In 1862, after a year of fighting, several Republican senators urged Lincoln to take action to free the slaves. His response was: “Gentlemen, I can’t do it, But I’ll tell you what I can do, I can resign in favor of Mr. Hamlin. Perhaps Mr. Hamliln could do it.” Lincoln himself stated many times that the war was to preserve the Union, not to free the slaves. Freeing the slaves only became an issue when Lincoln decided to use it as a war measure, such as freeing slaves to deprive the South of a valuable asset that was helping the South in it's war effort.
Again, apologies for clogging up this opinion stream with cumbersome facts and actual history.
"Slavery wasn't incidental. Tariff's weren't incidental. It was all about the fetid gentile oligarchy maintaining their wealth without working up a sweat."
I didn't just say "slavery is incidental.", I provided evidence for the reason I believe it to be incidental. Just saying something doesn't make it true. Please show me some evidence that I'm wrong.
Abraham Lincoln wrote to Alexander H. Stephens of Georgia on 22 December 1860, just 2 days after South Carolina seceded, “ Do the people of the South really entertain fears that a Republican administration would, directly or indirectly, interfere with their slaves, or with them about their slaves? If they do, I wish to assure you, as once a friend, and still, I hope, not an enemy, that there is no cause for such fears.” Later at his inaugural address in March 1861 Lincoln said: “I declare that I have no intention, directly or indirectly, to interfere with slavery in the states where it exists.”

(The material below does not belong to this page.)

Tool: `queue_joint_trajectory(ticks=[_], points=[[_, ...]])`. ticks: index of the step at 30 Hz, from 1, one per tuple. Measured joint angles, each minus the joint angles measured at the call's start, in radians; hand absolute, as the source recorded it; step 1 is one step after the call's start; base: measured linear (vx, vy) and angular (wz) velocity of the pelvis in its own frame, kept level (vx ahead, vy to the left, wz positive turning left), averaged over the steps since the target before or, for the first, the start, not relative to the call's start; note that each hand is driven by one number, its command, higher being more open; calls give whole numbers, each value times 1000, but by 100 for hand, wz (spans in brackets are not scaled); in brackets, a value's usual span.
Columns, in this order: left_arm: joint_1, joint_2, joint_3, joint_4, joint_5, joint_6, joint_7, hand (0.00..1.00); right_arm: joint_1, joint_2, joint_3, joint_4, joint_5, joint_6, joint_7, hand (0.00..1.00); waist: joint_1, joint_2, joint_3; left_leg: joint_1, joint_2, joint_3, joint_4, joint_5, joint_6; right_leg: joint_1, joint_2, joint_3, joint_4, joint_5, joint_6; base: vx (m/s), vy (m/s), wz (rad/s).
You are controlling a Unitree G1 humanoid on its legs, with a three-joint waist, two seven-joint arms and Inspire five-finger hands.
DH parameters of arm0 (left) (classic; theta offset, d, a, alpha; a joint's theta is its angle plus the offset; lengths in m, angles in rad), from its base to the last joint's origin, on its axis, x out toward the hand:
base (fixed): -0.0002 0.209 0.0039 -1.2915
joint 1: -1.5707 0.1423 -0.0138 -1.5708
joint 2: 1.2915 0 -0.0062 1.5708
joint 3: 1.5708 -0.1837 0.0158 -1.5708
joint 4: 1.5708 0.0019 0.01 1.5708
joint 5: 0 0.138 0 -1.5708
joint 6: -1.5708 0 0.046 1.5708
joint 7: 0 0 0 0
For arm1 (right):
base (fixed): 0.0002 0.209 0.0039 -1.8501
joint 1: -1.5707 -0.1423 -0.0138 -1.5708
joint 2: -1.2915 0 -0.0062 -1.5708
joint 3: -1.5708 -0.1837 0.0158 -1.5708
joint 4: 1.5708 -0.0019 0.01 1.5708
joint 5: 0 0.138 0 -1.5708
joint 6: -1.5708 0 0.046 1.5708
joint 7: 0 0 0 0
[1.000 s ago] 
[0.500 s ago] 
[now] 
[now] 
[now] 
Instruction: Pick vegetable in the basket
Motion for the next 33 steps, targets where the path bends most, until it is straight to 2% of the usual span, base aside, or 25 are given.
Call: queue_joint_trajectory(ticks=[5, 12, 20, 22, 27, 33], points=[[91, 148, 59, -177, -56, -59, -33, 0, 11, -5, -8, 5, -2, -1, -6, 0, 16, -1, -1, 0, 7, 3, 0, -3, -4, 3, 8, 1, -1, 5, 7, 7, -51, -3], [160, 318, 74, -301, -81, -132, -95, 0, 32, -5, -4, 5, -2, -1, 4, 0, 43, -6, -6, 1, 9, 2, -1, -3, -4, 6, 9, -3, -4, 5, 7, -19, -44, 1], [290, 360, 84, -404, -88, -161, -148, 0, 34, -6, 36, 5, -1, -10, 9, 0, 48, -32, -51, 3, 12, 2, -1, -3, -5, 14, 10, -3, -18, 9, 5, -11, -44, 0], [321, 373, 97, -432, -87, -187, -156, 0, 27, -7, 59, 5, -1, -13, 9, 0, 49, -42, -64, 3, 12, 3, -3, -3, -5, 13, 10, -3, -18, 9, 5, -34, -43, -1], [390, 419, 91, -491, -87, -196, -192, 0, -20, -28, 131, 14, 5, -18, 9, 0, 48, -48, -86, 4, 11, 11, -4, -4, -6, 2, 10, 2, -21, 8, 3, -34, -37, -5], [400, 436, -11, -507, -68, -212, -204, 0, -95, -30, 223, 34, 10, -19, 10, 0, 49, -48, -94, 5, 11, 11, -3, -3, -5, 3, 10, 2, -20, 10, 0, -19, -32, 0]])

So both sides agreed that there was nothing wrong with owning slaves, and yet I'm wrong to assume that the war wasn't fought over slaves?
That seems illogical.
Abraham Lincoln to Greeley in a public letter, which appeared in the September 6 issue of Harper’s Weekly (published August 27). Lincoln asserted that his goal was to save the Union, disagreeing with those who placed either preserving or abolishing slavery above it. “If I could save the Union without freeing any slave I would do it, and if I could save the Union by freeing all the slaves I would do it. And if I could save it by freeing some and leaving others alone, I would also do that.” He ended by repeating his “oft-expressed personal wish that all men every where could be free.”
Maybe there is some truth to the notion that neither side saw the civil war as a fight for slavery. According to everything I've ever read regarding the civil war leads me to believe that state's rights was the issue, and slavery was incidental.
Otherwise, why would so many black southerners fight for the confederacy?
But I don't mean to bore everyone with a bunch of facts and history. Sorry.